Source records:
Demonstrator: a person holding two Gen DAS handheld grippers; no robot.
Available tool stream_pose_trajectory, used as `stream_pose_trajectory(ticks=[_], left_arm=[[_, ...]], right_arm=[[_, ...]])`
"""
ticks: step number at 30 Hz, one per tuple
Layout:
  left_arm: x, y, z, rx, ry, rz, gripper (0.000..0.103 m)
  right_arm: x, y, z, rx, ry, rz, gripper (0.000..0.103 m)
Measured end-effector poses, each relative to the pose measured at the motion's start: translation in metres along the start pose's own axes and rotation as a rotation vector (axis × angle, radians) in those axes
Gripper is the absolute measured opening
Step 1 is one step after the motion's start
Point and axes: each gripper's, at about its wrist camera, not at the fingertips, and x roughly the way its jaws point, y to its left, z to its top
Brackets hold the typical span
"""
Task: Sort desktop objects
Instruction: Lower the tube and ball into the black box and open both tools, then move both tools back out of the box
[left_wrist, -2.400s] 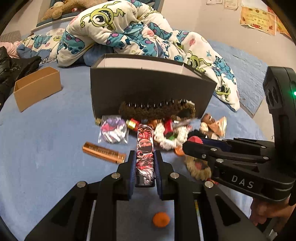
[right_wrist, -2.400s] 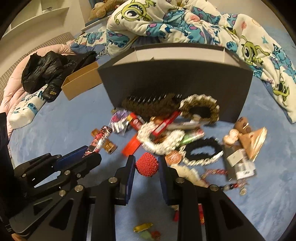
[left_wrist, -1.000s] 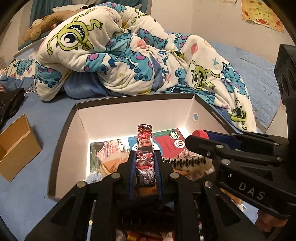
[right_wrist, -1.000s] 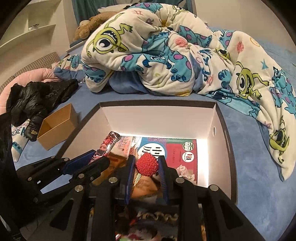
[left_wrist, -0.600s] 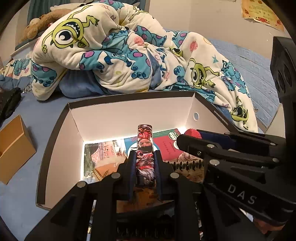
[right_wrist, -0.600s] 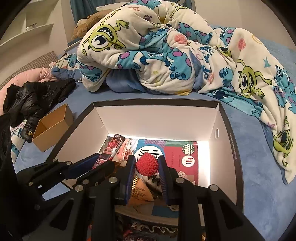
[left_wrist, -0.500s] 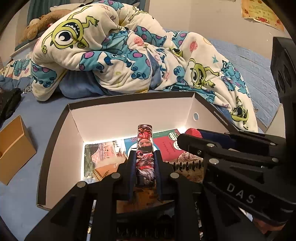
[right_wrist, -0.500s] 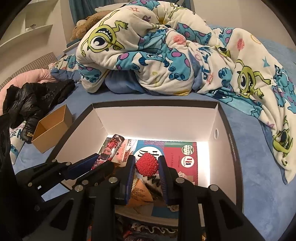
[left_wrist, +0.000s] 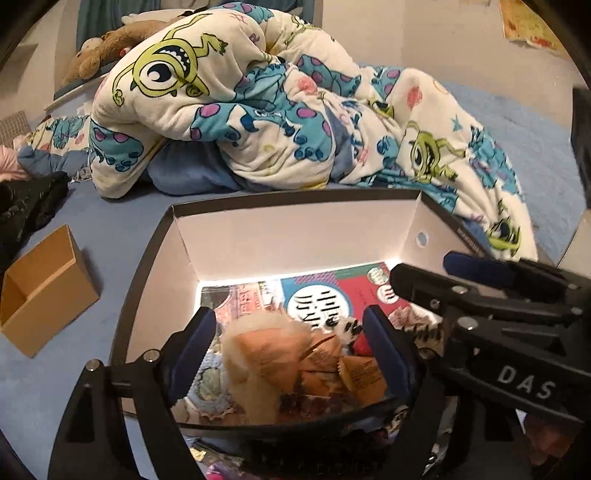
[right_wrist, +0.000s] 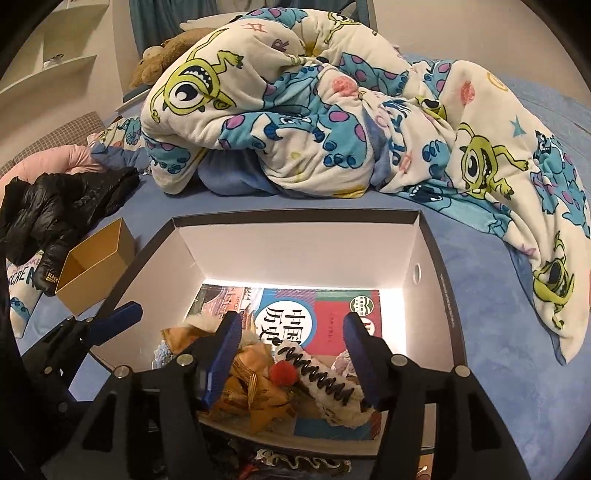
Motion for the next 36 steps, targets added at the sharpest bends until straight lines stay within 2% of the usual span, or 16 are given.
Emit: stream_pose_trajectory(ticks=[10, 12, 13, 18, 24, 28, 32, 36], left_arm=[[-0.008, 0.008, -0.003, -0.022, 0.008, 0.029, 0.088], [-0.014, 0.009, -0.003, -0.018, -0.006, 0.042, 0.095], [-0.018, 0.01, -0.003, -0.016, -0.015, 0.05, 0.096], [-0.043, 0.015, -0.005, -0.047, -0.022, 0.043, 0.103], [-0.101, 0.018, -0.021, -0.111, -0.038, 0.011, 0.103], [-0.153, 0.006, -0.042, -0.085, -0.053, 0.07, 0.103], [-0.2, -0.004, -0.07, -0.1, -0.05, 0.103, 0.103], [-0.237, -0.01, -0.099, -0.138, -0.053, 0.079, 0.103]], right_arm=[[-0.008, 0.007, -0.001, -0.013, -0.005, 0.009, 0.073], [-0.012, 0.008, -0.001, -0.011, -0.009, 0.009, 0.077], [-0.015, 0.009, -0.001, -0.01, -0.011, 0.009, 0.08], [-0.033, 0.013, 0.0, -0.016, -0.025, 0.002, 0.08], [-0.078, 0.014, -0.01, -0.021, -0.042, -0.02, 0.08], [-0.119, 0.015, -0.02, -0.024, -0.052, -0.03, 0.08], [-0.166, 0.023, -0.044, -0.046, -0.046, -0.062, 0.081], [-0.21, 0.033, -0.072, -0.057, -0.054, -0.078, 0.082]])
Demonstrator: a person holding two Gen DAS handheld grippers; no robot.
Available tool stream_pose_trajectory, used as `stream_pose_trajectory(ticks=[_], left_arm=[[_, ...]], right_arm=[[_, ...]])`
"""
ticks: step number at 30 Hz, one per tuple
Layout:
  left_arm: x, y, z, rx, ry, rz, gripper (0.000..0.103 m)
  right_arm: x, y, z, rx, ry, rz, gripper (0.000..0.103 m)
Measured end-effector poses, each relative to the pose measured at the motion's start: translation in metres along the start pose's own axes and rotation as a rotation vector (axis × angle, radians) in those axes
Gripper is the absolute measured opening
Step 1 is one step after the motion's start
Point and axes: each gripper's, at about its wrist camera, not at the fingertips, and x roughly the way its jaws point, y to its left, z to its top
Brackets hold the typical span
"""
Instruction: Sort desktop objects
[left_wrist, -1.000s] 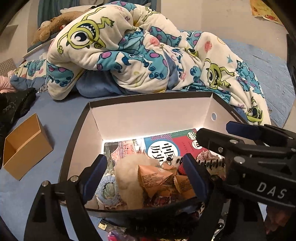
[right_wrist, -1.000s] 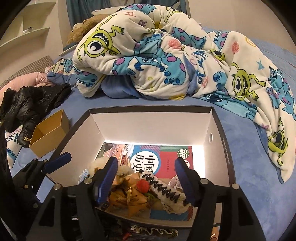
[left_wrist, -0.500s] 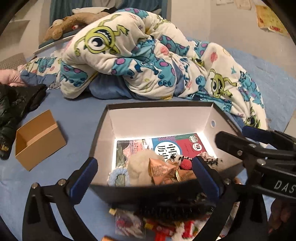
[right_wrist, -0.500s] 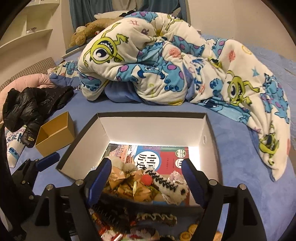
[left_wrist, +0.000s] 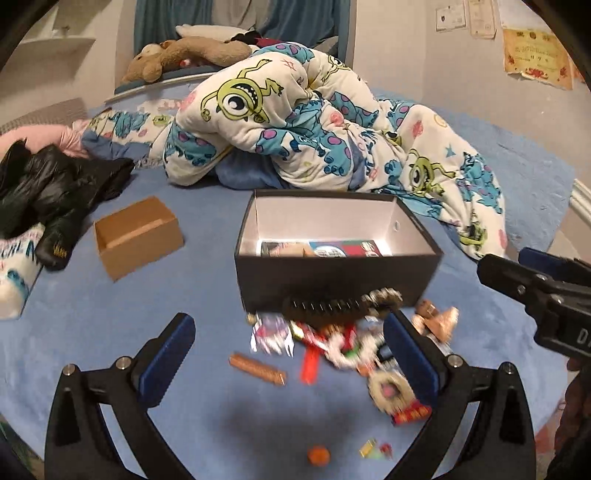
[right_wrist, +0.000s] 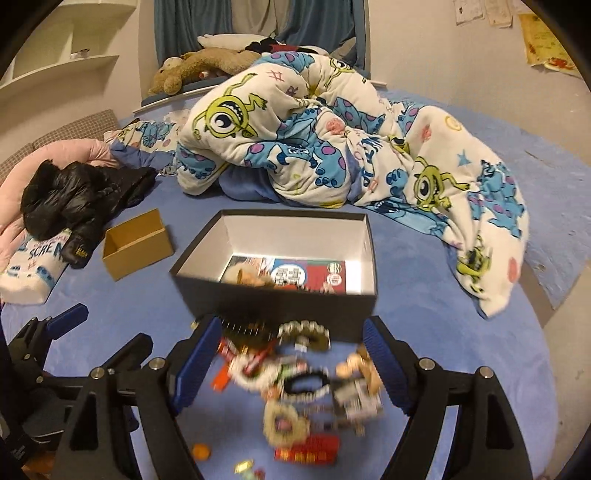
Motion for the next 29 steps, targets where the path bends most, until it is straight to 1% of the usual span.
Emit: stream_pose_trajectory(ticks=[4, 9, 11, 15, 17, 29], left_arm=[[-0.035, 0.001, -0.02, -0.04, -0.014, -0.009, 0.103], [-0.067, -0.008, -0.021, 0.0, -0.033, 0.025, 0.103], [-0.077, -0.011, -0.02, 0.002, -0.041, 0.021, 0.103], [-0.083, -0.015, -0.019, 0.002, -0.02, 0.006, 0.103], [-0.082, -0.017, -0.019, 0.009, -0.007, 0.013, 0.103], [-0.082, -0.021, -0.017, 0.007, 0.0, -0.002, 0.103]], right_arm=[[-0.037, 0.003, -0.027, 0.022, -0.003, 0.012, 0.082], [-0.062, -0.001, -0.055, 0.066, 0.001, 0.023, 0.082], [-0.065, -0.001, -0.061, 0.063, 0.004, 0.016, 0.082], [-0.072, -0.006, -0.067, 0.08, 0.007, 0.009, 0.082], [-0.075, -0.008, -0.067, 0.085, 0.0, 0.008, 0.082], [-0.08, -0.007, -0.066, 0.078, -0.008, 0.009, 0.082]])
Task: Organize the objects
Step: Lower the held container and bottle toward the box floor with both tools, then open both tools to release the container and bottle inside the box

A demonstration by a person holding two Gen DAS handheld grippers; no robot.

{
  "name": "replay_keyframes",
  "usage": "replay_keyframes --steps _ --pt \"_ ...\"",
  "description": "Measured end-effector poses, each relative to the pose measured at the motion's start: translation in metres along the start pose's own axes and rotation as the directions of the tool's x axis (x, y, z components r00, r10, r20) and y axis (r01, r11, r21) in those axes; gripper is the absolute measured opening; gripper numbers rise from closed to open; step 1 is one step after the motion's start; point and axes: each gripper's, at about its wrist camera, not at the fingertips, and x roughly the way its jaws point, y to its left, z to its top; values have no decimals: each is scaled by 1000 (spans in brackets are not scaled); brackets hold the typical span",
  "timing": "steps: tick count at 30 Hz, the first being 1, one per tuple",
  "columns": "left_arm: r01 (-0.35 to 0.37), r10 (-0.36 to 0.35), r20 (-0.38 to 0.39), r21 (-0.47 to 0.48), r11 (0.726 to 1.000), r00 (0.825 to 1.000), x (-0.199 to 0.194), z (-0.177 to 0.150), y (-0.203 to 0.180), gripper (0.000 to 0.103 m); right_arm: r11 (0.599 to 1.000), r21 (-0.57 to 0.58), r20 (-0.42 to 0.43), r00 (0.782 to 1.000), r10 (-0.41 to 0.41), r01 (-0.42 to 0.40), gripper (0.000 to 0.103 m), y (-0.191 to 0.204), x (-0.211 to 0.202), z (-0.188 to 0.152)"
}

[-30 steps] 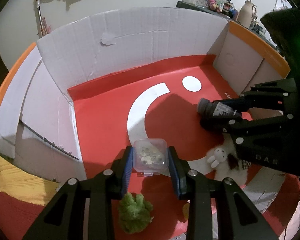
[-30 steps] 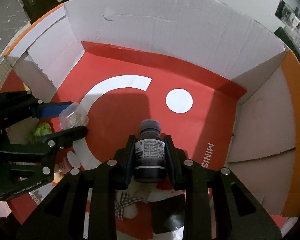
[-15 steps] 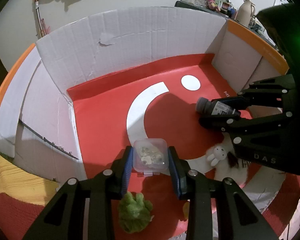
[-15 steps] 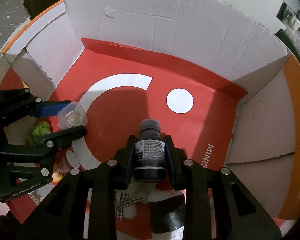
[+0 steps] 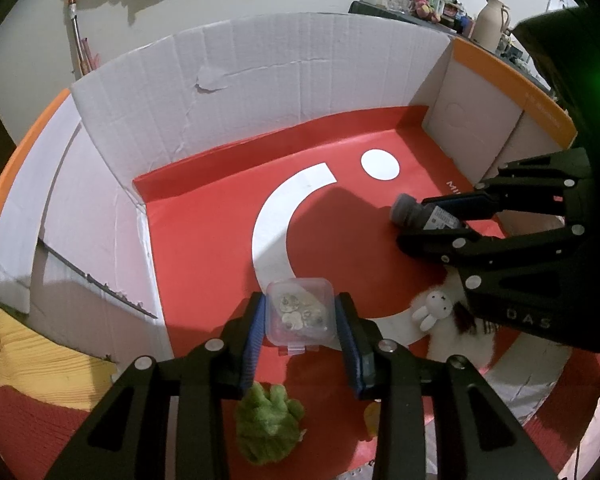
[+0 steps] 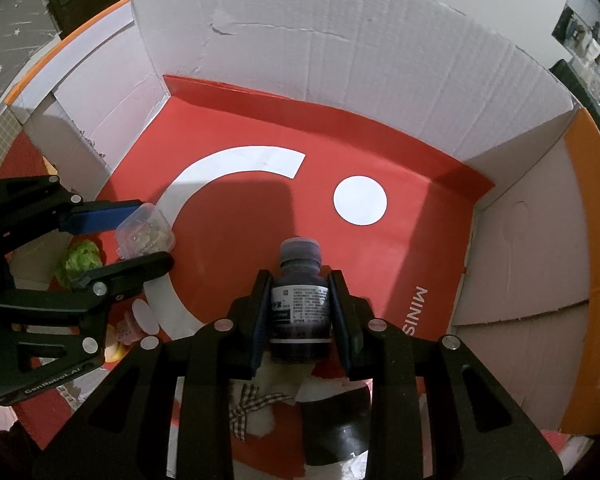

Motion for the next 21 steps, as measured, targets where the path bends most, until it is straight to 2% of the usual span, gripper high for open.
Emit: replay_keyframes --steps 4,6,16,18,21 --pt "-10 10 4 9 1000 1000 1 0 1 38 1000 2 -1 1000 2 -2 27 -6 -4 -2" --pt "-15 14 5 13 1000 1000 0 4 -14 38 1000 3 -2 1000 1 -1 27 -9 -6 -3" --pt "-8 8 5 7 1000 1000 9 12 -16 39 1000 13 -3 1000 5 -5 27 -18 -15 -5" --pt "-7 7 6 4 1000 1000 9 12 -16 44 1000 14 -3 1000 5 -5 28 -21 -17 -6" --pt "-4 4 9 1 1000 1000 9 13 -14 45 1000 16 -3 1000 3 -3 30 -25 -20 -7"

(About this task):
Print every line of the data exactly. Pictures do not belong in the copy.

(Reply to the task):
Demonstrator: a person holding two Gen DAS handheld grippers; no robot.
Available tool stream_pose_trajectory, used as `stream_pose_trajectory(ticks=[_], left_arm=[[_, ...]], right_arm=[[_, ...]])`
"""
ticks: step number at 30 Hz, one per tuple
Layout:
  left_arm: x, y, z, rx, ry, rz, gripper (0.000..0.103 m)
  right_arm: x, y, z, rx, ry, rz, gripper (0.000..0.103 m)
Measured end-effector poses, each relative to the pose measured at the motion's start: translation in metres along the start pose's own axes and rotation as a rotation vector (axis × angle, radians) in those axes
Gripper is the absolute measured opening
Step 1 is one step after the motion's start
Point and axes: each gripper's, at about its wrist camera, not at the fingertips, and x roughly the way its jaws point, y to its left, z to its top
Brackets hold the typical span
"""
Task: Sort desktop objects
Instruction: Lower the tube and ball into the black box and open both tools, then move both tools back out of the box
[left_wrist, -2.400s] 
[right_wrist, -2.400s] 
[left_wrist, -1.000s] 
[right_wrist, -1.000s] 
[left_wrist, -0.600s] 
[right_wrist, -0.600s] 
[left_wrist, -0.500s] 
[right_wrist, -0.500s] 
[left_wrist, +0.000s] 
[right_wrist, +0.000s] 
Motion for the next 36 steps, targets added at the sharpest bends until straight lines stay within 2% of the usual span, or 16 are given.
Emit: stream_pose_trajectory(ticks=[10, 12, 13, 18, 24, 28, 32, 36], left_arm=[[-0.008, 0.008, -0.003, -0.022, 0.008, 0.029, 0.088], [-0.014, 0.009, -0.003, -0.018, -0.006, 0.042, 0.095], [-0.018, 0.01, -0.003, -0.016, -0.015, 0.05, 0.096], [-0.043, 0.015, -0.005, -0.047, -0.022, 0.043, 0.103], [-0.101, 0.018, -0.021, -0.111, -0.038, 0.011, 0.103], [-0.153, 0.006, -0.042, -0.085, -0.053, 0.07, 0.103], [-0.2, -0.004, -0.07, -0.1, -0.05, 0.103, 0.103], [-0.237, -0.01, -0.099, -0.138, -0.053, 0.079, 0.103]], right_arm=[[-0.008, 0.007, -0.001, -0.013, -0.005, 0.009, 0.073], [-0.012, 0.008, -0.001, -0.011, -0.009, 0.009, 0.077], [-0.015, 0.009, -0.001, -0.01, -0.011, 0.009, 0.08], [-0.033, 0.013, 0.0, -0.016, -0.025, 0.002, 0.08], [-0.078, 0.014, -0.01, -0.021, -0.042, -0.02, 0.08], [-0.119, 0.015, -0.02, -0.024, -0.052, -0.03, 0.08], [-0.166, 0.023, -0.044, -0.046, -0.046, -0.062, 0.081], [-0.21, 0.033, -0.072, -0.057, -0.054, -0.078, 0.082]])
Demonstrator: a person holding two Gen DAS handheld grippers; no robot.
Available tool stream_pose_trajectory, used as `stream_pose_trajectory(ticks=[_], left_arm=[[_, ...]], right_arm=[[_, ...]])`
"""
ticks: step number at 30 Hz, one per tuple
Layout:
  left_arm: x, y, z, rx, ry, rz, gripper (0.000..0.103 m)
  right_arm: x, y, z, rx, ry, rz, gripper (0.000..0.103 m)
Measured end-effector poses, each relative to the pose measured at the motion's start: translation in metres along the start pose's own axes and rotation as a rotation vector (axis × angle, radians) in those axes
Gripper is the absolute measured opening
Step 1 is one step after the motion's start
Point and axes: each gripper's, at about its wrist camera, not at the fingertips, and x roughly the way its jaws point, y to its left, z to its top
Brackets hold the typical span
"""
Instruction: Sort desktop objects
[left_wrist, -1.000s] 
[right_wrist, -1.000s] 
[left_wrist, -0.500s] 
[right_wrist, -0.500s] 
[left_wrist, +0.000s] 
[right_wrist, +0.000s] 
Motion for the next 29 steps, targets where the path bends most, until it is straight to 1% of the usual span.
Emit: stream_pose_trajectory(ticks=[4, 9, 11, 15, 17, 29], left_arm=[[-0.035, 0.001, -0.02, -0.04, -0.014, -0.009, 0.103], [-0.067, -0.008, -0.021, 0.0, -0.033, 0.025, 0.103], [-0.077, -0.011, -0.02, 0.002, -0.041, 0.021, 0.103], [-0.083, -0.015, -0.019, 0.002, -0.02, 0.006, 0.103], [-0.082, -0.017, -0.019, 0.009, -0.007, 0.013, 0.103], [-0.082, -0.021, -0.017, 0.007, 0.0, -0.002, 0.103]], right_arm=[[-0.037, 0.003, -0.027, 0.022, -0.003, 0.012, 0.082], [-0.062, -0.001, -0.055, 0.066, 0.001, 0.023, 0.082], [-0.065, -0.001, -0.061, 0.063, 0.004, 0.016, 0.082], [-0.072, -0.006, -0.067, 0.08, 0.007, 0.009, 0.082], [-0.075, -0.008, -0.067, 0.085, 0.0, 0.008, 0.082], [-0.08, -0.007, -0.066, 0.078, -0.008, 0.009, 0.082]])
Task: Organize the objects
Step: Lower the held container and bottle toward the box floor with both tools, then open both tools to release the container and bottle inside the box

A demonstration by a person holding two Gen DAS handheld grippers; no robot.

{
  "name": "replay_keyframes",
  "usage": "replay_keyframes --steps _ --pt \"_ ...\"",
  "description": "Measured end-effector poses, each relative to the pose measured at the motion's start: translation in metres along the start pose's own axes and rotation as the directions of the tool's x axis (x, y, z components r00, r10, r20) and y axis (r01, r11, r21) in those axes; gripper is the absolute measured opening; gripper numbers rise from closed to open; step 1 is one step after the motion's start; point and axes: each gripper's, at about its wrist camera, not at the fingertips, and x roughly the way its jaws point, y to its left, z to its top; values have no decimals: each is scaled by 1000 (spans in brackets are not scaled); brackets hold the typical span",
  "timing": "steps: tick count at 30 Hz, the first being 1, one per tuple",
  "columns": "left_arm: r01 (-0.35 to 0.37), r10 (-0.36 to 0.35), r20 (-0.38 to 0.39), r21 (-0.47 to 0.48), r11 (0.726 to 1.000), r00 (0.825 to 1.000), x (-0.199 to 0.194), z (-0.177 to 0.150), y (-0.203 to 0.180), gripper (0.000 to 0.103 m); right_arm: r11 (0.599 to 1.000), r21 (-0.57 to 0.58), r20 (-0.42 to 0.43), r00 (0.782 to 1.000), r10 (-0.41 to 0.41), r01 (-0.42 to 0.40), gripper (0.000 to 0.103 m), y (-0.191 to 0.204), x (-0.211 to 0.202), z (-0.188 to 0.152)"
}

[-30 steps] 
[-30 steps] 
[-15 steps] 
[-15 steps] 
[+0 steps] 
[+0 steps] 

Motion for the next 21 steps, as measured, targets where the path bends most, until it is straight to 2% of the usual span, gripper high for open.
Emit: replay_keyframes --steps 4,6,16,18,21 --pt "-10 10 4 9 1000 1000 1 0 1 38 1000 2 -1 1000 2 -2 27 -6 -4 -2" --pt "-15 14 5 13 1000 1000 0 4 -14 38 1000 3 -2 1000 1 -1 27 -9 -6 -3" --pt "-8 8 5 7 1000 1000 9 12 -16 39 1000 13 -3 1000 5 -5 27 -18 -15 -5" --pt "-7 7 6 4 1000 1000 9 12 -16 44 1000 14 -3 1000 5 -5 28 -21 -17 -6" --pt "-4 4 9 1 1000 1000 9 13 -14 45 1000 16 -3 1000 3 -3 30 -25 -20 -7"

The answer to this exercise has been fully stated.